(AIM OF THE TASK): Please give back only the lines below from the one containing "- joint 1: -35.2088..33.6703" to the one containing "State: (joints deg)", each repeated word for word, both ends included.

(Collection entries):
<<<<

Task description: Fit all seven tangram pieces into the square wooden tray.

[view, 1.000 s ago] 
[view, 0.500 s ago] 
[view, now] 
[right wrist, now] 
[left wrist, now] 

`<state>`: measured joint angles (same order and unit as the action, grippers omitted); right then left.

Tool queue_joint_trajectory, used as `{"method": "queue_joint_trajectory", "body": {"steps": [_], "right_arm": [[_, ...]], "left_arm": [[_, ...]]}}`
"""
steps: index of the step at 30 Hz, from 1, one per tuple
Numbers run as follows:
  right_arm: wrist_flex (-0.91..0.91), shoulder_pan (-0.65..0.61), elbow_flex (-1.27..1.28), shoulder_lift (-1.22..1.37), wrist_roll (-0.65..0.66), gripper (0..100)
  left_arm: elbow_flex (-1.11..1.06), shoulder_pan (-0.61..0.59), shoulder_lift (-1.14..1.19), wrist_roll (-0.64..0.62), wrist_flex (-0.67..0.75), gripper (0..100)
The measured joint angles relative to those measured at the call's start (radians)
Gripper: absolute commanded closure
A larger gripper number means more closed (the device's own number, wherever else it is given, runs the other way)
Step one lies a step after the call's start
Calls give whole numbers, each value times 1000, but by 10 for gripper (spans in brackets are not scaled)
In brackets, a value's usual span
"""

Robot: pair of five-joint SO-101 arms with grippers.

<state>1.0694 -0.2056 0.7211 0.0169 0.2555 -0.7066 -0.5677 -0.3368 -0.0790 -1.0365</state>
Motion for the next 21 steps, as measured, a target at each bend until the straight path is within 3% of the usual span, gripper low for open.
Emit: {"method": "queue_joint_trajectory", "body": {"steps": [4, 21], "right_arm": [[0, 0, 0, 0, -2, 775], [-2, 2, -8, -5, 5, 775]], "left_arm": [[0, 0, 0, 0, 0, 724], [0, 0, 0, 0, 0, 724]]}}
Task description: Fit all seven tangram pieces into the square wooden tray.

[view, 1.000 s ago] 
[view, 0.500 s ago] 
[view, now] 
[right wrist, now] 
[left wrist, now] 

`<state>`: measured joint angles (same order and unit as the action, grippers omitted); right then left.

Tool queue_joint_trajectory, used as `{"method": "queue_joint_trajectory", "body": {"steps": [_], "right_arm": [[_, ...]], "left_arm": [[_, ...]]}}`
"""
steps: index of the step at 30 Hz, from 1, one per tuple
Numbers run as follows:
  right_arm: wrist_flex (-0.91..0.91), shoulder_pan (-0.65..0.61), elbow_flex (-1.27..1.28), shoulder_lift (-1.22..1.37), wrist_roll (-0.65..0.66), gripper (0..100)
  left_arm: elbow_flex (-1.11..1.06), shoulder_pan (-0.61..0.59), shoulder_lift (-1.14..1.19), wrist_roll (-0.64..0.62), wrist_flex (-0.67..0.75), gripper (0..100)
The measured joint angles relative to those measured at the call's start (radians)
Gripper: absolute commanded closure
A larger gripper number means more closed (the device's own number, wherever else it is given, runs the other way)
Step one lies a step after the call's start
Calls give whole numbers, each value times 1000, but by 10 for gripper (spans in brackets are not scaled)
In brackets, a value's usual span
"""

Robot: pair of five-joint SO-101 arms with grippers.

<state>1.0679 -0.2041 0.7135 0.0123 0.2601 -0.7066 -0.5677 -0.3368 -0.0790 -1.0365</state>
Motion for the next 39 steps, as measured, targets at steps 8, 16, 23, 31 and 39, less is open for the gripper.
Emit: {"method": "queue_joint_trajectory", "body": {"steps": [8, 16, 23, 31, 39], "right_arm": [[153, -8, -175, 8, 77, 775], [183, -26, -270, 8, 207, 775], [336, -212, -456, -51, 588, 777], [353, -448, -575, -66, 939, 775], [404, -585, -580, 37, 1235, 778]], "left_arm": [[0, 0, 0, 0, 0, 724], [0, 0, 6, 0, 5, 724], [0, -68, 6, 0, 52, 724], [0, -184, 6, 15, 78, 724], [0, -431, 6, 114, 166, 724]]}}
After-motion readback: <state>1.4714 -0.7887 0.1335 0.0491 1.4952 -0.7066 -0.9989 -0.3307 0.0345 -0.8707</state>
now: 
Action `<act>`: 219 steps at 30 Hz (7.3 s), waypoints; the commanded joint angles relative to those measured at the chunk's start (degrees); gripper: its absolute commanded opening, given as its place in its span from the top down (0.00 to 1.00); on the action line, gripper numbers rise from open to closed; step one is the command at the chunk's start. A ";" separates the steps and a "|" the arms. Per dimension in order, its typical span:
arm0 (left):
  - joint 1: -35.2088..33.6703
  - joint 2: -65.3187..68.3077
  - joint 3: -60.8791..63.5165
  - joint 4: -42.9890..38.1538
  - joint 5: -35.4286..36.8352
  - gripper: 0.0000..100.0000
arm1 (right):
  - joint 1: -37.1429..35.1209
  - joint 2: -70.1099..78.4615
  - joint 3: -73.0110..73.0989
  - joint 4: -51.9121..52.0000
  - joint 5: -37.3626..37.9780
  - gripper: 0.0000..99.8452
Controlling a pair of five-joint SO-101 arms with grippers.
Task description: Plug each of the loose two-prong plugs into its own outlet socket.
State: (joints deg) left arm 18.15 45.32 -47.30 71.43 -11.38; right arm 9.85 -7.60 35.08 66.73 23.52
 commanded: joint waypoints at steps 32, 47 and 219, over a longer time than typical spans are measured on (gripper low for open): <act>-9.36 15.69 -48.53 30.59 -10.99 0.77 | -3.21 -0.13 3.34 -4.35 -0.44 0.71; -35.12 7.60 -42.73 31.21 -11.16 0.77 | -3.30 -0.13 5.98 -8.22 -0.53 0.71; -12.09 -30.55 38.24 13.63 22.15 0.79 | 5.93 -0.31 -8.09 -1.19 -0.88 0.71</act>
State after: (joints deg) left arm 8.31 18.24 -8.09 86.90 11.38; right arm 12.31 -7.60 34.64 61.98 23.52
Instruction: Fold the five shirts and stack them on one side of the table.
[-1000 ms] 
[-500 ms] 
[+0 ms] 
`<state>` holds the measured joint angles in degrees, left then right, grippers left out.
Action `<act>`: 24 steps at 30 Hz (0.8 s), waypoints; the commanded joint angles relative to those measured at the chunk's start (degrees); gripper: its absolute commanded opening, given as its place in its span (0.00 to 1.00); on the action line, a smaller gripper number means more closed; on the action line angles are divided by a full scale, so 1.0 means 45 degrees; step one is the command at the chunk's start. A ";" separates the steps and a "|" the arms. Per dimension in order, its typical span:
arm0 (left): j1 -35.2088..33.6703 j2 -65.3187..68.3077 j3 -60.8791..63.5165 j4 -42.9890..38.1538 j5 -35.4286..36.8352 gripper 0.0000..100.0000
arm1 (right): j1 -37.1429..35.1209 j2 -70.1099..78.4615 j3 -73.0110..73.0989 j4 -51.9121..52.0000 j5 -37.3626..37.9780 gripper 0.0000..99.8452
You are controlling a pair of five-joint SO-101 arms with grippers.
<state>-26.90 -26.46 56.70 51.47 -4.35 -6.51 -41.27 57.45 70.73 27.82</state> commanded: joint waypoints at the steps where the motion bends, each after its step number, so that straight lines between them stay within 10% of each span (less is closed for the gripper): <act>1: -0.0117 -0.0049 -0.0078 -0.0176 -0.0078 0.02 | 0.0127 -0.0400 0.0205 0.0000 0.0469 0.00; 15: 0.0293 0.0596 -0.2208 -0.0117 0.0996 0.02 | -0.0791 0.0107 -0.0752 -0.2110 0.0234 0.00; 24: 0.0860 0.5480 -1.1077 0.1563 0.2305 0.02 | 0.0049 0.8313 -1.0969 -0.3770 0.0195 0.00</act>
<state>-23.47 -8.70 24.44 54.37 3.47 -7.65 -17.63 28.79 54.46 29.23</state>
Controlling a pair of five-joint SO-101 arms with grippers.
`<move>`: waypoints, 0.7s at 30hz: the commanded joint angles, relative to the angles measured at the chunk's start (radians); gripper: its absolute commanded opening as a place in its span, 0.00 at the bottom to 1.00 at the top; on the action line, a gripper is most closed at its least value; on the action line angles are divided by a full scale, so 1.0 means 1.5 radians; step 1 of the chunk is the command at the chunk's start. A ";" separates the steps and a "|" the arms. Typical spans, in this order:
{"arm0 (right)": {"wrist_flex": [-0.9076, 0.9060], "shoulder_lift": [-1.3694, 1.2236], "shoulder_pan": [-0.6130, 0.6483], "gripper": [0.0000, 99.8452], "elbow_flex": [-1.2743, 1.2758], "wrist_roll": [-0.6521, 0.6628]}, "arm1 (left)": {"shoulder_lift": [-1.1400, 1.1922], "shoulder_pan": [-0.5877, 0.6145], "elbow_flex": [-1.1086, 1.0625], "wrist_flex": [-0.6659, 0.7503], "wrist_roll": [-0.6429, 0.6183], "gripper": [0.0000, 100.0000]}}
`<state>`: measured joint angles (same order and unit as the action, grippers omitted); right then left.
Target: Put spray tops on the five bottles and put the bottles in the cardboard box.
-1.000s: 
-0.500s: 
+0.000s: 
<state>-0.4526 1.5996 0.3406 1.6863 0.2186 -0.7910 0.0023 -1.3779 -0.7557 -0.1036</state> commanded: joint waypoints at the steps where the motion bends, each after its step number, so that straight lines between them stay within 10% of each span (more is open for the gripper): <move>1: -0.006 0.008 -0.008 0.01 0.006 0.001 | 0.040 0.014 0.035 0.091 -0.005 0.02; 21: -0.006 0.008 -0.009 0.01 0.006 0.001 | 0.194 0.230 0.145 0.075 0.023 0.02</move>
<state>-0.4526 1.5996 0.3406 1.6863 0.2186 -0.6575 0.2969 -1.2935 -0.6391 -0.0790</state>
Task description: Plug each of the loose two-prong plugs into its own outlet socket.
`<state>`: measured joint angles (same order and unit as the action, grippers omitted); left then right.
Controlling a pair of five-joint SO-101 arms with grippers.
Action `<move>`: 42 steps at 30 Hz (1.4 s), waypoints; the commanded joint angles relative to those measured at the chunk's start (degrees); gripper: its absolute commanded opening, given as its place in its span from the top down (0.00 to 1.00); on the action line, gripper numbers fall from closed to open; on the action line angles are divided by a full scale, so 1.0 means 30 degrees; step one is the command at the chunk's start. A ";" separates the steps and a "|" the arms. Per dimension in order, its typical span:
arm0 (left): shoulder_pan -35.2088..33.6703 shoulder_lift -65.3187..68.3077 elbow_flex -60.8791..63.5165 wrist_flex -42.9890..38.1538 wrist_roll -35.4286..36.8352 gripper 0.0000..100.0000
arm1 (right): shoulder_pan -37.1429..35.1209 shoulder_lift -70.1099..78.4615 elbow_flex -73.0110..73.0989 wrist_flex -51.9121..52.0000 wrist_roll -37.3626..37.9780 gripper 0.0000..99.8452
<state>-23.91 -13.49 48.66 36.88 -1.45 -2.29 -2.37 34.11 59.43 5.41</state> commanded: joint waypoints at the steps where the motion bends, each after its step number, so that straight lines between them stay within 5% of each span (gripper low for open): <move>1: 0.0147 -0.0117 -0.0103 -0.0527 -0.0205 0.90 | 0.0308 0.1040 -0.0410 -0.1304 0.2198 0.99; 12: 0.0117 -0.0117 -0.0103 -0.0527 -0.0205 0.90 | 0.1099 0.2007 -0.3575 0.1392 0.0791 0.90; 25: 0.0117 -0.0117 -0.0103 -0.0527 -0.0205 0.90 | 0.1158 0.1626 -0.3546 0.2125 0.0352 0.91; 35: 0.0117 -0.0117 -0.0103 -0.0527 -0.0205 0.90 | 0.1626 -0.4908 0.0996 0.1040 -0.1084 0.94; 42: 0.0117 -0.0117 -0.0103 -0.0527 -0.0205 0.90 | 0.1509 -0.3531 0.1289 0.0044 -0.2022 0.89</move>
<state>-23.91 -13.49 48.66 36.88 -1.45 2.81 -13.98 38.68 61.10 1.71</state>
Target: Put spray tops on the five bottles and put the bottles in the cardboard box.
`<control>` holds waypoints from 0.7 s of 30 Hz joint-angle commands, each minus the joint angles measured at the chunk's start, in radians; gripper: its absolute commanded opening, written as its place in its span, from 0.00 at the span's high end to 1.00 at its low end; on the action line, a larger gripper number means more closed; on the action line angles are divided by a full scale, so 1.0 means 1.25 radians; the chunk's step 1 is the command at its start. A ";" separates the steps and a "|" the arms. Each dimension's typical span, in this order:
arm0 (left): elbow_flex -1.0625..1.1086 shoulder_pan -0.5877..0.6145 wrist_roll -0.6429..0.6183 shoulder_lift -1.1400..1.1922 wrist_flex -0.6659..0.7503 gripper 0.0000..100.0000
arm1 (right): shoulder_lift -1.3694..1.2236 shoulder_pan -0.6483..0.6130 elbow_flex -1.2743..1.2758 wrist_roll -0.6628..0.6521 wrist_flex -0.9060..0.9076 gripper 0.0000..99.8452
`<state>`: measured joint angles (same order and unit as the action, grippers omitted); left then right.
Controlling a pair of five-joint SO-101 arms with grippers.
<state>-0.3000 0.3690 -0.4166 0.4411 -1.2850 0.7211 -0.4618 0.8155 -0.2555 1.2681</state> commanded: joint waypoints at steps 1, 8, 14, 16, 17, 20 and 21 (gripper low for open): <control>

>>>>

(TASK OUTPUT):
  - joint 1: -35.2088..33.6703
  - joint 2: -65.3187..68.3077
  - joint 3: -60.8791..63.5165
  - joint 4: -42.9890..38.1538
  - joint 5: -35.4286..36.8352
  - gripper: 0.0000..100.0000
arm1 (right):
  - joint 1: -37.1429..35.1209
  - joint 2: -70.1099..78.4615
  - joint 3: -73.0110..73.0989
  - joint 4: -51.9121..52.0000
  - joint 5: -37.3626..37.9780
  - gripper: 0.0000..99.8452
Controlling a pair of five-joint SO-101 arms with grippers.
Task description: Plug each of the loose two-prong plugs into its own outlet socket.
State: (joints deg) left arm 18.15 45.32 -47.30 71.43 -11.38; right arm 9.85 -7.60 35.08 66.73 23.52

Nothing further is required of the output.